Buck 65 : Chemin d'accès
Musique

Buck 65 : Chemin d’accès

Buck 65 plante un jalon. Son plus récent essai, 20 Odd Years, marque deux décennies de rap en parfait décalage avec une industrie du bling bling qui célèbre la sexploitation sur fond de rimes et de rythmes bien gras. Vingt ans de résistance active, ça se fête.

Sur la frêle structure fabriquée maison de l’époque Vertex, dans le désespoir rural de Talkin’ Honky Blues, la béante déchirure de Secret House Against the World ou la nostalgie de Situation, Buck 65 coule son flow inégal, graveleux. Depuis 20 ans, on le suit, ce rappeur originaire de la campagne néo-écossaise, comme on dévale une route perdue au fond des bois: avec la conviction qu’au bout du chemin nous attend chaque fois un trésor.

Mais voilà que celui que ses parents connaissent mieux sous le vocable de Richard Terfry égalise les cahots, et pave sa route. Son dernier-né, marqué par les nombreuses collaborations (Gord Downie des Tragically Hip, Marie-Pierre Arthur, etc.), se démarque surtout par sa facture lisse, une production impeccable, et le sentiment d’apaisement qui se dégage de l’ensemble.

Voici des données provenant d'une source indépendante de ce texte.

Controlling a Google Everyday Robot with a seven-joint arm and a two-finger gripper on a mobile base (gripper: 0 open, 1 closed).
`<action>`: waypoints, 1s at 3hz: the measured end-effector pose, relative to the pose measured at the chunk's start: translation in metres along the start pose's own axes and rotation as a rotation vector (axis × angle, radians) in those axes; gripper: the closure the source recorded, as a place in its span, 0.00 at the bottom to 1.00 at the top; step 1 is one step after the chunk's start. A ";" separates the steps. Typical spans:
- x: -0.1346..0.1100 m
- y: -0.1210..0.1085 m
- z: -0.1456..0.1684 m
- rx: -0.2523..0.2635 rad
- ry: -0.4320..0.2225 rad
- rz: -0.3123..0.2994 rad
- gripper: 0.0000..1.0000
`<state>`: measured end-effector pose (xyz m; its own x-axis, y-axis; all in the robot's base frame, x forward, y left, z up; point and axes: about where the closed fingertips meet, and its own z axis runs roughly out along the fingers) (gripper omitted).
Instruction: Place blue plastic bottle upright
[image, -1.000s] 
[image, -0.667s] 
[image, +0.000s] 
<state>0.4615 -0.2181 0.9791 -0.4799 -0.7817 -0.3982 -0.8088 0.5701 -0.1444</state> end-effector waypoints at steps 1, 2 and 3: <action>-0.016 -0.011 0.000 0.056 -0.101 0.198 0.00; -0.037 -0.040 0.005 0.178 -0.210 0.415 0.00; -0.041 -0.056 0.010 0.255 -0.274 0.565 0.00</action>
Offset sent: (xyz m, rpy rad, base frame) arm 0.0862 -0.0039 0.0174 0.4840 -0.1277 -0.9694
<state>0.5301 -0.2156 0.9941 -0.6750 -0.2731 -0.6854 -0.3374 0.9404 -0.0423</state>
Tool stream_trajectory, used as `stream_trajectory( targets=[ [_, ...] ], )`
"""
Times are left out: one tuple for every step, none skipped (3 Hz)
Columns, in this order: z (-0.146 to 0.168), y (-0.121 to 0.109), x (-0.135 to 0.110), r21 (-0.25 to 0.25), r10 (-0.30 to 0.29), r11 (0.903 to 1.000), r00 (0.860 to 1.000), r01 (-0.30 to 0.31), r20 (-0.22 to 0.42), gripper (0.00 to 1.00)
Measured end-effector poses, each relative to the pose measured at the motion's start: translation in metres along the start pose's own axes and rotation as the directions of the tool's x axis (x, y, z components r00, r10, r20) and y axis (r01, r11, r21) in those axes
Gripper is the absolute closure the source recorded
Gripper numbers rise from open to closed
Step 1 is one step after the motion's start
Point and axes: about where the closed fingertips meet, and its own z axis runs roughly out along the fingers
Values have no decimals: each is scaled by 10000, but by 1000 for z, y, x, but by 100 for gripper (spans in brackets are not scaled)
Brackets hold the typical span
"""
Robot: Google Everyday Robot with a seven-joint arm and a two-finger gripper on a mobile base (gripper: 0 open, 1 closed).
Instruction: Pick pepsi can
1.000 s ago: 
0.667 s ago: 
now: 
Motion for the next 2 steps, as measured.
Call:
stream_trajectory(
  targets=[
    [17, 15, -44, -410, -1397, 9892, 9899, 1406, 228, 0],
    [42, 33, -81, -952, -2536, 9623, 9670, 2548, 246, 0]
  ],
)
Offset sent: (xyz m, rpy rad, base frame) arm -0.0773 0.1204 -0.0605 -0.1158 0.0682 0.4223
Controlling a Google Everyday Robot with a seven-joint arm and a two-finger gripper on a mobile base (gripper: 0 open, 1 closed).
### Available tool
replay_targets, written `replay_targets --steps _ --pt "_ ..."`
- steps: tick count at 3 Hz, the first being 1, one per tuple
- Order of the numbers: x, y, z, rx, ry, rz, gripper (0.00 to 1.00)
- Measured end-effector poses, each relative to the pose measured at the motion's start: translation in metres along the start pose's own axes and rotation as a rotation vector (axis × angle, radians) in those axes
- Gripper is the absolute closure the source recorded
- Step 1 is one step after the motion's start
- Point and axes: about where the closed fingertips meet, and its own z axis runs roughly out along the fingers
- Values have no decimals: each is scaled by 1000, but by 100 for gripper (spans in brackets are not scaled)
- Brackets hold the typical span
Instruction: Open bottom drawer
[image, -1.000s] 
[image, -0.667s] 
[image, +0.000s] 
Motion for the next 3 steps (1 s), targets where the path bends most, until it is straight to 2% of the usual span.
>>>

"Ça a beaucoup à voir avec ma vie, avec mon quotidien, détaille-t-il. Au moment de faire Secret House…, Situation, et même Talkin’ Honky Blues, je vivais des moments parfois difficiles, d’autres fois carrément pénibles. Aujourd’hui, je peux dire que je suis heureux. Je suis marié, c’est fabuleux. Et j’ai un job qui m’a enlevé des épaules la pression de gagner ma vie en tant que musicien, ce qui me forçait à voyager constamment."

Animateur du "Drive", le retour à la maison pancanadien de CBC Radio 2, Terfry alimente sa schizophrénie en ajoutant un personnage à son bouquet. À la radio, il s’appelle Rich. "Et je distingue complètement Rich Terfry de Buck 65, précise-t-il. Je ne parle jamais de moi comme étant aussi rappeur, je ne fais jamais allusion à ma carrière de musicien. Quand je pars en tournée, je ne le dis pas. Je suis absent, c’est tout. J’ai songé à capitaliser là-dessus. Imagine, un million de personnes m’écoutent chaque semaine. Mais non, j’ai choisi de ne pas faire de lien. Je vis des existences parallèles. Comme un espion."

Prudent interlocuteur au style classique, l’hôte radiophonique ne ressemble en rien à l’audacieux rappeur qui sert à un public confidentiel mais attentif une musique qui s’alimente autant au lyrisme de la détresse humaine qu’aux icônes de la contre-culture, déchirant les étiquettes pour créer un son typé, qu’on reconnaît instantanément. En même temps, comme pour faire concorder les choses, 20 Odd Years est peut-être aussi le plus accessible des albums de Buck 65 à ce jour. Le plus léché.

"Pour la radio, je débute lentement. Le type qui était là avant moi était tellement suivi, tellement apprécié des auditeurs qu’il pouvait faire jouer n’importe quoi. J’aimerais en arriver là. Tu trouves que ça va à l’envers de mon parcours comme musicien, que je deviens plus accessible? C’est peut-être vrai. Mais je ne suis pas convaincu que mon dernier disque soit vraiment beaucoup plus facile d’approche. Il est plus mélodieux, c’est sûr, et on confond parfois mélodieux et accessible. Mais c’est mon obsession du moment, la mélodie", expose-t-il. Puis il termine: "Au fond, la seule chose qui m’obsède vraiment, c’est de toucher les gens de la manière la plus efficace qui soit. Cette fois, c’est la façon que j’ai trouvée pour y parvenir."